All the prepared compounds would be screened against Grampositive bacterial, Gram-negative bacterial and fungal strains including Methicillin-resistant Staphylococcus aureus (MRSA). To further evaluate the prospective of the most active compound as new antibacterial drug, time-kill kinetic assay, and bacterial resistance development research would be done. Moreover, with an aim to explore the possible antibacterial mechanism of the prepared target compounds, the supramolecular interactions with DNA and Top Ⅱ, which are the targets of many antibacterial drugs, would be performed towards the highly active compound. The supramolecular transportation behavior of the highly active compound by HSA would also be investigated to understand the distribution, deposition, metabolism and efficacy.

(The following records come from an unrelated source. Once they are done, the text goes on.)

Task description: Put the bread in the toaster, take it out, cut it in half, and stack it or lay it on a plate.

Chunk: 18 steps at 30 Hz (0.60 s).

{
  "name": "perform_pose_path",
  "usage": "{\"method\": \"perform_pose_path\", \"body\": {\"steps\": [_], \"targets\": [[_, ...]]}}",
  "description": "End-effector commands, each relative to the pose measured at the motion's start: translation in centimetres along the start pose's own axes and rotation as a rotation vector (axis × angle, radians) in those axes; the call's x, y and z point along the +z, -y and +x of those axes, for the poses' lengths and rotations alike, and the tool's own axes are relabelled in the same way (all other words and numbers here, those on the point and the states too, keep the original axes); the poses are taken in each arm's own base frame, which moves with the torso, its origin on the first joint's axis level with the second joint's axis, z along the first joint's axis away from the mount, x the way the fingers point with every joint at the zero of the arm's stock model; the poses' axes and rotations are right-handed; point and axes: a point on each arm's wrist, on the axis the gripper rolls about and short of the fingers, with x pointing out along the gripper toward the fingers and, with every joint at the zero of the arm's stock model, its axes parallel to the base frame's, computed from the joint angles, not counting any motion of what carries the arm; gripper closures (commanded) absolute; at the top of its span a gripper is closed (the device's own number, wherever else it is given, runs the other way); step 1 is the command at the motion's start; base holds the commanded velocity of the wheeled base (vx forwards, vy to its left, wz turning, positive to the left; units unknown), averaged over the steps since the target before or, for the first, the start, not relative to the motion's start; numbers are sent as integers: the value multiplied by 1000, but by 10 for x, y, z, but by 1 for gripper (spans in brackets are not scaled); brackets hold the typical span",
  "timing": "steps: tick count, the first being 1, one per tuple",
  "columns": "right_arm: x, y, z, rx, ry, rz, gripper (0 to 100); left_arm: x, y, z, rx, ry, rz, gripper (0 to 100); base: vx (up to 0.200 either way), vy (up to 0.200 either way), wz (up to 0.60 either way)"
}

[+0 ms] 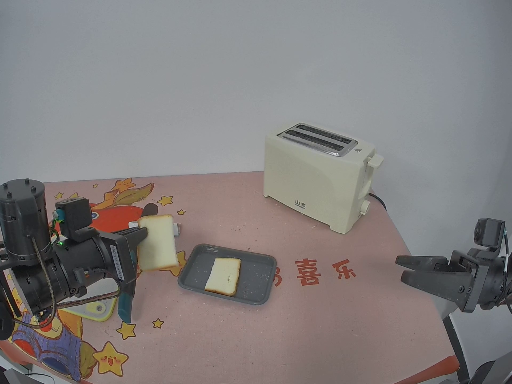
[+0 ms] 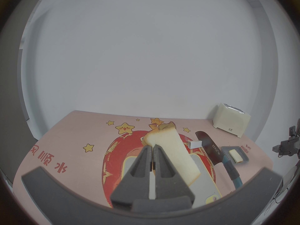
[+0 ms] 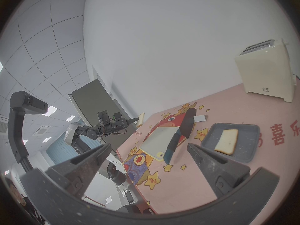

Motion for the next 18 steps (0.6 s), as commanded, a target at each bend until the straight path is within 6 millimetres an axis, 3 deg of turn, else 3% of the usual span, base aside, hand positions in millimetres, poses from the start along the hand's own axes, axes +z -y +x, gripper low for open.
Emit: {"method": "perform_pose_path", "body": {"steps": [1, 9, 18], "targets": [[0, -1, 0, 4, 1, -2, 0, 5, 2, -1, -31, 17, 9, 100, 0, 0, 0], [1, -1, 0, 5, 3, -5, 0, 34, 11, 0, -118, 63, 56, 100, 0, 0, 0], [0, -1, 1, 5, -3, -2, 0, 27, 14, 31, -156, -68, 66, 100, 0, 0, 0]]}}
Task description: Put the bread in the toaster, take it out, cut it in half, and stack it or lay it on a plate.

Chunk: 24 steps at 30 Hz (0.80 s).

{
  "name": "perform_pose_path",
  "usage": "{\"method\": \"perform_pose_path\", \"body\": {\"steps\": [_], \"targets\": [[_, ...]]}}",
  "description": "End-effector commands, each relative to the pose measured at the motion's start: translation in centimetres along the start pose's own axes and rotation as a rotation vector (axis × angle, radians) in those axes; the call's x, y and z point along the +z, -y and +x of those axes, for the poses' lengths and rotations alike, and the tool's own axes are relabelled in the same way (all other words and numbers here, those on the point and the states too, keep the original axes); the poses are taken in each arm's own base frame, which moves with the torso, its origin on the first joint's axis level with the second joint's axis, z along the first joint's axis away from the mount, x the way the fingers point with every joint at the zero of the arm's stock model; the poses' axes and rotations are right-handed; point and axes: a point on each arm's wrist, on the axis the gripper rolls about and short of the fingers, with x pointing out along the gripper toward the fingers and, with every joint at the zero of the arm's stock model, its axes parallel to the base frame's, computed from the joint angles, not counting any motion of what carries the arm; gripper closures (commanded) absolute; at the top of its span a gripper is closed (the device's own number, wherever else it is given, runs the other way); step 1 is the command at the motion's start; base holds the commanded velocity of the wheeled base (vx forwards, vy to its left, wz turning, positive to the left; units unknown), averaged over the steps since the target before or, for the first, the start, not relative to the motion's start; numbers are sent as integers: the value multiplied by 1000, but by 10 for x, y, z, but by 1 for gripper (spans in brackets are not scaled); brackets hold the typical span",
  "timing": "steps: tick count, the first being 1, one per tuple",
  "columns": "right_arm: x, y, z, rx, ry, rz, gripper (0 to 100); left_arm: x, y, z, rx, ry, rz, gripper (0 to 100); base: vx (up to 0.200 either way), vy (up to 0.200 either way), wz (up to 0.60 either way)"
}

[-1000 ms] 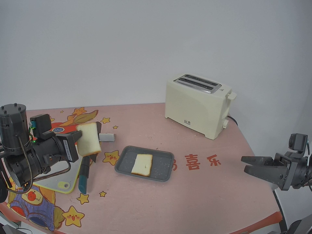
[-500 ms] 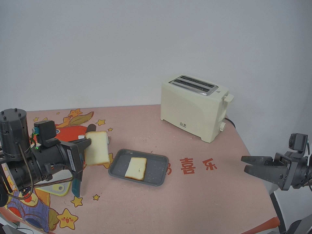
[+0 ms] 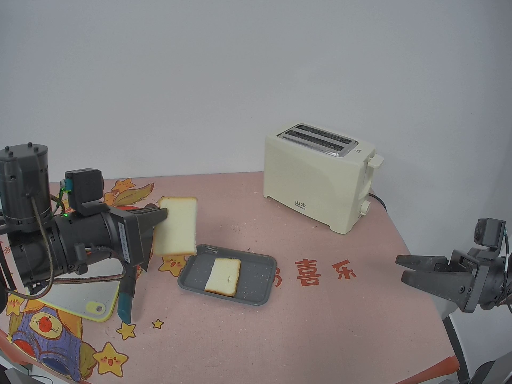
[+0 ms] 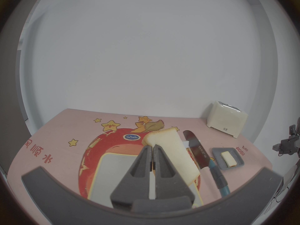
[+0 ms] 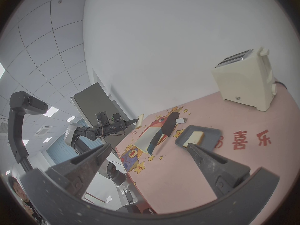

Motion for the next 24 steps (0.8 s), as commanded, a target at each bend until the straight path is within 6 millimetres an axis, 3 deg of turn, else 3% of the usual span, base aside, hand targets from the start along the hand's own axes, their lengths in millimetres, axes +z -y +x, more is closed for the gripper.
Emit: {"method": "perform_pose_path", "body": {"steps": [1, 2, 4, 24], "targets": [[-1, -1, 1, 8, -10, 0, 0, -5, -2, 28, 3, -73, -1, 100, 0, 0, 0], [-1, -1, 1, 8, -10, 0, 0, -5, -2, 28, 3, -73, -1, 100, 0, 0, 0], [-2, -1, 1, 9, -11, 0, 0, -11, -5, 47, -3, -122, -4, 100, 0, 0, 0], [-2, -1, 1, 10, -13, 0, 0, -65, -16, 88, -30, -367, -39, 100, 0, 0, 0]]}}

2. Results and discussion 2.1. Chemistry

The target compounds 7a–g were synthesized via multi-step reactions from commercially available 4-bromo-1, 8-naphthalic anhydride 1. The synthetic process was outlined in Scheme 1. Commercial naphthalic anhydride 1 was treated with aqueous ammonia to produce intermediate 2 in excellent yield of 92%, and was further reacted with chloroacetone in DMF under the presence of potassium carbonate as base to afford compound 3 with a yield of 62%. The latter was brominated to generate the corresponding compound 4 in the yield of 53%. The prepared bromide 4 was coupled with 2-methyl-5-nitroimidazole in DMF at 40 ℃ using potassium carbonate as base to give the desired nitroimidazole 5 in the 64% yield. The reduction of compound 5 by sodium borohydride afforded the metronidazole derivative 6 in moderate yield. The further N-alkylation of compound 6 with various alkyl amines in dimethyl sulphoxide using potassium carbonate as base and copper(Ⅰ) oxide as catalyst under nitrogen atmosphere produced a series of amino type of substituted naphthalimide metronidazoles 7a–g in the moderate yields ranging from 40% to 60%. All the new compounds were confirmed by NMR, IR and HRMS spectra.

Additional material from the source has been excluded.